[Data entries]

:::

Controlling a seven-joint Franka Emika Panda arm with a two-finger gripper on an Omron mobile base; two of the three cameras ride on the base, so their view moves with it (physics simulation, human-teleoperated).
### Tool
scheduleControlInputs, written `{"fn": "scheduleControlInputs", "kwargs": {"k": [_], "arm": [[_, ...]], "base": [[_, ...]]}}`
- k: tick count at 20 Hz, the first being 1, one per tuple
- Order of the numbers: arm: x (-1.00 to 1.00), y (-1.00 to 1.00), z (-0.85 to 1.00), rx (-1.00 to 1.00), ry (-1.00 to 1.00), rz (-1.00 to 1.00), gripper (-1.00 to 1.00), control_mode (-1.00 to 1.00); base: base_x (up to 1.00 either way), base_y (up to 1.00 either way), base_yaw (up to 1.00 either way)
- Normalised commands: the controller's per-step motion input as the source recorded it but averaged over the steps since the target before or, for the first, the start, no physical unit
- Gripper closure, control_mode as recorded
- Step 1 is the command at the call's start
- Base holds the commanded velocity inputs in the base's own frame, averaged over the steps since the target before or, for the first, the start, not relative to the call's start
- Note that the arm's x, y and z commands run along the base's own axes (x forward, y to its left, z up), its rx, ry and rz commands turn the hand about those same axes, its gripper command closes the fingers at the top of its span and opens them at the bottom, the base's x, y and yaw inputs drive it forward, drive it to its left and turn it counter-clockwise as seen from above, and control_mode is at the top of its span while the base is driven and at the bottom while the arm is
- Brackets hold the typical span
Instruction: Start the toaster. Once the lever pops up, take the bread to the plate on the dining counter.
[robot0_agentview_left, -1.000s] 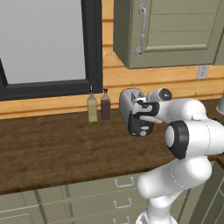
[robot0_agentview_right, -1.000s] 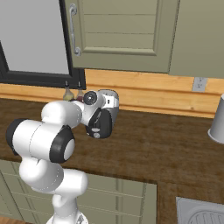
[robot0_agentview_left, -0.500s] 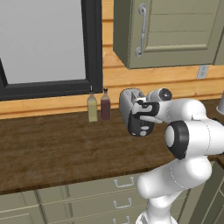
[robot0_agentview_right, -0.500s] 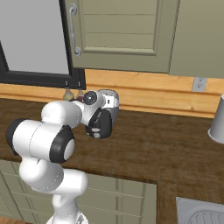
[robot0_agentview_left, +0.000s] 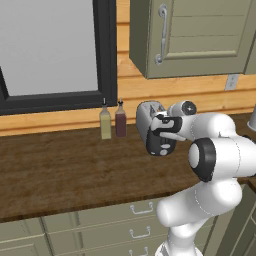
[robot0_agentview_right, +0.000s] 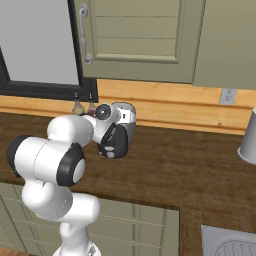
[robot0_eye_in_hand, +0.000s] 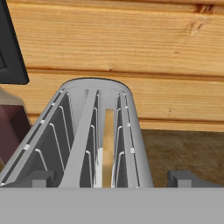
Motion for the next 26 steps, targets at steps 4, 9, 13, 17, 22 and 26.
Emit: {"fn": "scheduleControlInputs", "kwargs": {"k": [4,9,13,17,22,26], "arm": [[0.0,0.0,0.0,0.0,0.0,0.0,-1.0,-1.0],[0.0,0.0,0.0,0.0,0.0,0.0,-1.0,-1.0],[0.0,0.0,0.0,0.0,0.0,0.0,-1.0,-1.0],[0.0,0.0,0.0,0.0,0.0,0.0,-1.0,-1.0],[0.0,0.0,0.0,0.0,0.0,0.0,-1.0,-1.0],[0.0,0.0,0.0,0.0,0.0,0.0,-1.0,-1.0]], "base": [[0.0,0.0,0.0],[0.0,0.0,0.0],[0.0,0.0,0.0],[0.0,0.0,0.0],[0.0,0.0,0.0],[0.0,0.0,0.0]]}}
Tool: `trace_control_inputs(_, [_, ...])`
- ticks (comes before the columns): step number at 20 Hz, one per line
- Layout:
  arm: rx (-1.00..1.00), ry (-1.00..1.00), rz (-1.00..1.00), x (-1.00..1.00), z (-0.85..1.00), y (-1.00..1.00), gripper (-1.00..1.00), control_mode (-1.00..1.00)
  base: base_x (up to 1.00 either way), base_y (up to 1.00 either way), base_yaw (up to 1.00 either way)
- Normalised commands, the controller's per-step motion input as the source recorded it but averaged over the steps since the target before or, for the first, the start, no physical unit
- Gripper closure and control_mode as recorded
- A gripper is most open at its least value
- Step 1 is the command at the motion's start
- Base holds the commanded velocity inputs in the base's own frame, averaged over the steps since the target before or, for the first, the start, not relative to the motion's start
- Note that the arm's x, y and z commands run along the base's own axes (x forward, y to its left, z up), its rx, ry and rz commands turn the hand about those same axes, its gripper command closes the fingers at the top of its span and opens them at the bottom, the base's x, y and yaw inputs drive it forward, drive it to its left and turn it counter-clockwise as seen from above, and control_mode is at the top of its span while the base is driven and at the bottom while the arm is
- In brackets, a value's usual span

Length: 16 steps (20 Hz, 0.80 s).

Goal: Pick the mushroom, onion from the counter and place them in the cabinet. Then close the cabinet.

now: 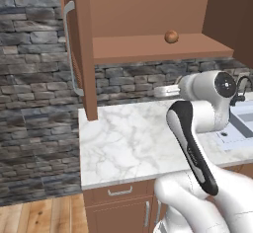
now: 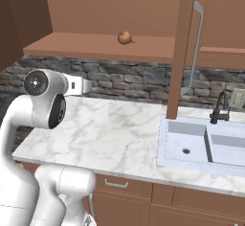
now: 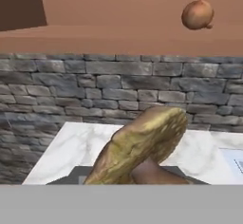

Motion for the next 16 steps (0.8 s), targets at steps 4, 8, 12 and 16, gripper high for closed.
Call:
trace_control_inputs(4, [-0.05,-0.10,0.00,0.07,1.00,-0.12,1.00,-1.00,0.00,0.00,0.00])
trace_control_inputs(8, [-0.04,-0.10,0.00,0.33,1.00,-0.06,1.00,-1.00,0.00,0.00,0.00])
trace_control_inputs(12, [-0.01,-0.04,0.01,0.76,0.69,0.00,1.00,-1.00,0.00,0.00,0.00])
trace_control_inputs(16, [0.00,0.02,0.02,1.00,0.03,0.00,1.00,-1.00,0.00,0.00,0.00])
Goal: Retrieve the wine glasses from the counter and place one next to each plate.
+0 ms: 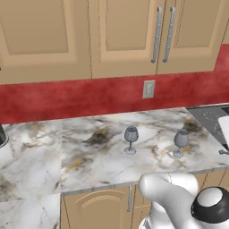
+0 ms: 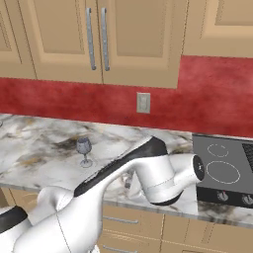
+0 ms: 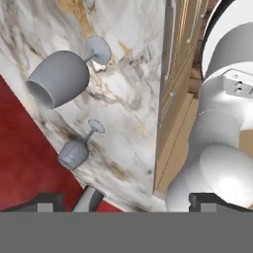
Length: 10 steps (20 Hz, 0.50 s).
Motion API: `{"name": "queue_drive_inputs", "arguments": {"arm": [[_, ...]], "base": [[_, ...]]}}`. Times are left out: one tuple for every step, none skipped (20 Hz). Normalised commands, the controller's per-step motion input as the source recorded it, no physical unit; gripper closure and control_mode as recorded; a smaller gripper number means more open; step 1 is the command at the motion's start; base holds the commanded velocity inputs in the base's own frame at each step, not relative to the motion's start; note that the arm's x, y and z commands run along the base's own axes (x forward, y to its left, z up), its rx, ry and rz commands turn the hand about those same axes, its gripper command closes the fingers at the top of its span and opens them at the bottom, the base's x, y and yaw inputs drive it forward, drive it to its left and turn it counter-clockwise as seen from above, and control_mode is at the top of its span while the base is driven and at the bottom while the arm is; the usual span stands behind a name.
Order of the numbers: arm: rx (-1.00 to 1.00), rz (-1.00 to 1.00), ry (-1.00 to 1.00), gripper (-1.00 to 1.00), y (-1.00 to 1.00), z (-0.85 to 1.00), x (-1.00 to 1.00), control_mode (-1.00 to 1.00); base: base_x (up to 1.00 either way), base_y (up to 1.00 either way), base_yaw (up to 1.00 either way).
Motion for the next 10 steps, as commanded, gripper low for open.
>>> {"name": "queue_drive_inputs", "arguments": {"arm": [[0.15,0.02,0.11,-1.0,-0.19,-0.32,0.26,-1.0],[0.11,0.03,0.15,-1.0,-0.18,-0.31,0.3,-1.0],[0.09,0.03,0.16,-1.0,-0.11,-0.3,0.3,-1.0],[0.06,0.01,0.18,-1.0,-0.11,-0.31,0.29,-1.0],[0.05,0.01,0.19,-1.0,-0.11,-0.31,0.26,-1.0],[0.0,0.0,0.21,-1.0,-0.04,-0.28,0.28,-1.0],[0.0,0.0,0.25,-1.0,0.0,-0.23,0.31,-1.0],[0.0,0.0,0.32,-1.0,0.0,-0.14,0.36,-1.0],[0.0,0.0,0.36,-1.0,-0.03,-0.07,0.36,-1.0],[0.0,0.0,0.41,-1.0,-0.04,-0.09,0.39,-1.0]], "base": [[0.0,0.0,0.0],[0.0,0.0,0.0],[0.0,0.0,0.0],[0.0,0.0,0.0],[0.0,0.0,0.0],[0.0,0.0,0.0],[0.0,0.0,0.0],[0.0,0.0,0.0],[0.0,0.0,0.0],[0.0,0.0,0.0]]}}
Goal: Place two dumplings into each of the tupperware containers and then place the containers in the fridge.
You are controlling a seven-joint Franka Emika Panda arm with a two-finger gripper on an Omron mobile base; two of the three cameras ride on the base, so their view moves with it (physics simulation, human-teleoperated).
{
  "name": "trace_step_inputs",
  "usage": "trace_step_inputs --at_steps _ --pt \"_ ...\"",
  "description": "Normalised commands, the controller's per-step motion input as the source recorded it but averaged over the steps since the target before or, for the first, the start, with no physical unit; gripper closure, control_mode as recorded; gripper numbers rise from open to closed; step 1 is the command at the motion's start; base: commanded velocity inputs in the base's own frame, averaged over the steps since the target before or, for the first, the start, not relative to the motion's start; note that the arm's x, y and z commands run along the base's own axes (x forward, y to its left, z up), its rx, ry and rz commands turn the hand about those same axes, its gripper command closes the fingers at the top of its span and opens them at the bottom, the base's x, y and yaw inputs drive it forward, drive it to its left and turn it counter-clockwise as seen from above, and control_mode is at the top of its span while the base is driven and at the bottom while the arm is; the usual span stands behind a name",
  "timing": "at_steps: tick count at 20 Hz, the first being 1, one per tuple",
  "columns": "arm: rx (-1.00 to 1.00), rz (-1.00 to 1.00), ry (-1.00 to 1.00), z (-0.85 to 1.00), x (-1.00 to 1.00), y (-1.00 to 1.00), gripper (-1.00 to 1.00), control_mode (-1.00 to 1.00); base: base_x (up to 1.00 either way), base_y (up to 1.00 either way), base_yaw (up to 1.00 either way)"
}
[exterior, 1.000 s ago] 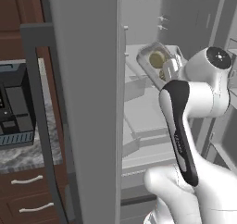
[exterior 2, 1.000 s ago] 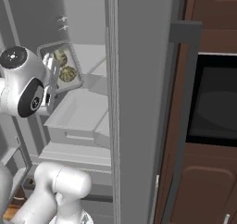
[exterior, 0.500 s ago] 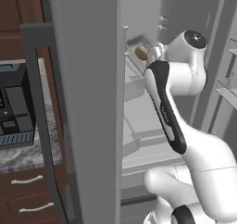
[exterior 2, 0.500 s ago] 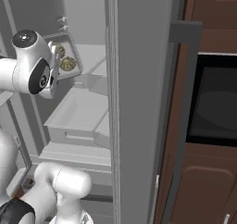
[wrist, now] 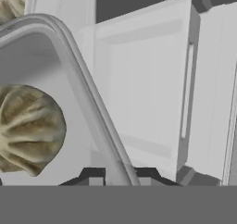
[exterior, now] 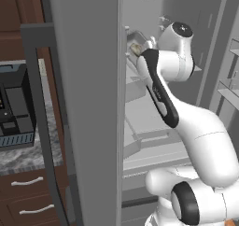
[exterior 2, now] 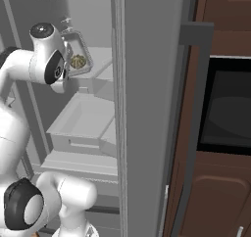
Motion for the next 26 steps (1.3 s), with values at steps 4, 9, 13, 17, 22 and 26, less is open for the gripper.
trace_step_inputs --at_steps 4,9,13,17,22,26 --pt "0.0 0.0 0.04 0.0 0.81 0.2 1.0 -1.0 0.0 0.0 0.0" --pt "0.0 0.0 0.09 0.0 0.78 0.25 1.0 -1.0 0.0 0.0 0.0" --pt "0.0 0.0 0.12 0.01 0.25 0.18 1.0 -1.0 0.0 0.0 0.0" --pt "0.0 0.0 0.17 -0.03 0.24 0.13 1.0 -1.0 0.0 0.0 0.0" --pt "0.0 0.0 0.06 -0.01 0.26 0.0 1.0 -1.0 0.0 0.0 0.0" --pt "0.0 0.0 0.14 -0.04 0.35 0.04 1.0 -1.0 0.0 0.0 0.0"
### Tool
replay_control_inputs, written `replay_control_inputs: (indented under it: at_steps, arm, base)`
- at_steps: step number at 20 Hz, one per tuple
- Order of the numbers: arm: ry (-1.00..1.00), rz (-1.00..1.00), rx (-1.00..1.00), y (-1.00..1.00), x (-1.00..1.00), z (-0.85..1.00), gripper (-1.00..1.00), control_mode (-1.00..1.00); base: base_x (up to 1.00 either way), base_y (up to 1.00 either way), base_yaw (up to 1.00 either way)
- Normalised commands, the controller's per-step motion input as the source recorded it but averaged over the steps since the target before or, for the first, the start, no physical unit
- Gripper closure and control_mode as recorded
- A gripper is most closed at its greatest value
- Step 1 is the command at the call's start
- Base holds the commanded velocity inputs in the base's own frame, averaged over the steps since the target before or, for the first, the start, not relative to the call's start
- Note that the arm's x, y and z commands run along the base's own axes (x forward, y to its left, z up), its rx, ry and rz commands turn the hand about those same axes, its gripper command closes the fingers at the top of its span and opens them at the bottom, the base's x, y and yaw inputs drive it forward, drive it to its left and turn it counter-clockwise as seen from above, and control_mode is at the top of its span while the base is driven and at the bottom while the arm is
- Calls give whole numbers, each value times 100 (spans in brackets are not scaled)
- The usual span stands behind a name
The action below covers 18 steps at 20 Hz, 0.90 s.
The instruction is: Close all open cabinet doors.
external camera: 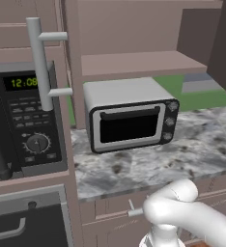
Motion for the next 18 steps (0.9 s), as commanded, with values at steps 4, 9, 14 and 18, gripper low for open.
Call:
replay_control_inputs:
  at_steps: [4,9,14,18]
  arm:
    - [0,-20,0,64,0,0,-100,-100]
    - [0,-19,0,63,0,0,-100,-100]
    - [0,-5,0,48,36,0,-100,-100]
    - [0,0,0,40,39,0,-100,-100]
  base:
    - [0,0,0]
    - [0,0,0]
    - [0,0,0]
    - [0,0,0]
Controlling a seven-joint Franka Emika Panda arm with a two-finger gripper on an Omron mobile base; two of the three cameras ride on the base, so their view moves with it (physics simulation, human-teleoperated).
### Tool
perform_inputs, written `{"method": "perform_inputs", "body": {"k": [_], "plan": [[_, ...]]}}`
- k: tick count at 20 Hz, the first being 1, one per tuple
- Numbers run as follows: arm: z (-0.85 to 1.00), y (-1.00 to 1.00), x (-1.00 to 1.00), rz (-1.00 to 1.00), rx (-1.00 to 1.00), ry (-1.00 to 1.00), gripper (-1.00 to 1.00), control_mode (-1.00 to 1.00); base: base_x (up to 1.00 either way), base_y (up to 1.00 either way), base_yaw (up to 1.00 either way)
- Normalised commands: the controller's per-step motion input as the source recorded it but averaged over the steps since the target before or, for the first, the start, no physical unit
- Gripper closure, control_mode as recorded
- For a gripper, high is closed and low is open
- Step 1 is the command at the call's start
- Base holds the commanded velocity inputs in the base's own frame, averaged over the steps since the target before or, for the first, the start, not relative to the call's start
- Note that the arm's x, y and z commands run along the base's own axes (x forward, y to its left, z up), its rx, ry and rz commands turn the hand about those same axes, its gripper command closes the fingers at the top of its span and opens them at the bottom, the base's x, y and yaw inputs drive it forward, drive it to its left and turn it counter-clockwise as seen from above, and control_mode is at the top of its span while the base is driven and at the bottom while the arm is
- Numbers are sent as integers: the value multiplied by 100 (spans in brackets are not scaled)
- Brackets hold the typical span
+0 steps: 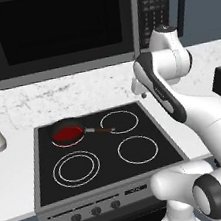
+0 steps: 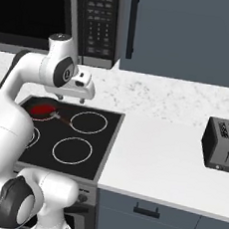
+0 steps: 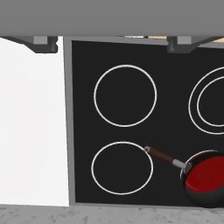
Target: Turn off the rear left burner of the stove.
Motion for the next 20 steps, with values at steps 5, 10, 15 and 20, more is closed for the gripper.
{"method": "perform_inputs", "body": {"k": [5,10,15,20], "plan": [[0,0,0,0,0,0,-100,100,6,-6,0],[0,0,0,0,0,0,-100,100,0,0,0],[-7,36,-36,0,-7,-7,-100,-100,-1,0,0],[-35,100,-40,4,-32,-5,-100,-100,0,0,0]]}}
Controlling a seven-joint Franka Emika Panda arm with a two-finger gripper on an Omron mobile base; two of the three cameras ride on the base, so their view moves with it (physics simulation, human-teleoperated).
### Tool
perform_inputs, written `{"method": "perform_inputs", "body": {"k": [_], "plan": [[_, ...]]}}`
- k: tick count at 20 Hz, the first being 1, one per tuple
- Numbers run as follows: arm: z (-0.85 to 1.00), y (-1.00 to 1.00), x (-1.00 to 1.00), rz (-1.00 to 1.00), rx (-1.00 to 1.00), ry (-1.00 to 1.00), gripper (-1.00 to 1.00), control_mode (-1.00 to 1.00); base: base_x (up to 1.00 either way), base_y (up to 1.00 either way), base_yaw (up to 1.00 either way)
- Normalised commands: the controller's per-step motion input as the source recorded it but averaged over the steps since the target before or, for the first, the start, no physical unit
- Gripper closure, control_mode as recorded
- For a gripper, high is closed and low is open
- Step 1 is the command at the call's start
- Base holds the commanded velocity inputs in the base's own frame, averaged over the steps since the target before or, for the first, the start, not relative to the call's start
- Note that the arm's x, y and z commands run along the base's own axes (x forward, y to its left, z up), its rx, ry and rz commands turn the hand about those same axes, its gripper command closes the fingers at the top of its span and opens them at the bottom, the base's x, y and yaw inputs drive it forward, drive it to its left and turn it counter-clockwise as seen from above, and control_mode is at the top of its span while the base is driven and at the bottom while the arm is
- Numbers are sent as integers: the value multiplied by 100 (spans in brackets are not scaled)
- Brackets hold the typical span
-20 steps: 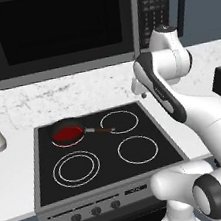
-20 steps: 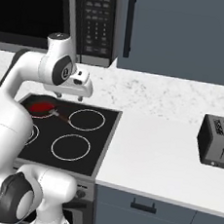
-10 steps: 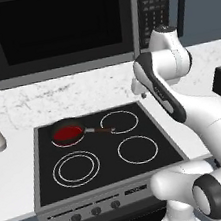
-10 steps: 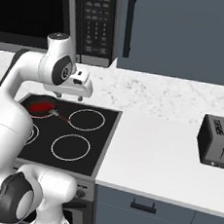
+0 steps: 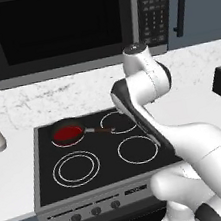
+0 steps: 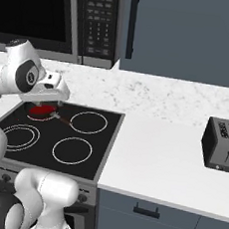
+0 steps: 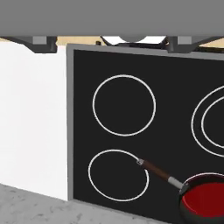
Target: Turn off the rear left burner of the stove.
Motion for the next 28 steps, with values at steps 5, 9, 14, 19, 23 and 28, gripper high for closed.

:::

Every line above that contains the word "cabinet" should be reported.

[Expected answer]
Goal: Pick the mushroom, onion from the counter and place them in the cabinet. Then close the cabinet.
The instruction is: Close all open cabinet doors.

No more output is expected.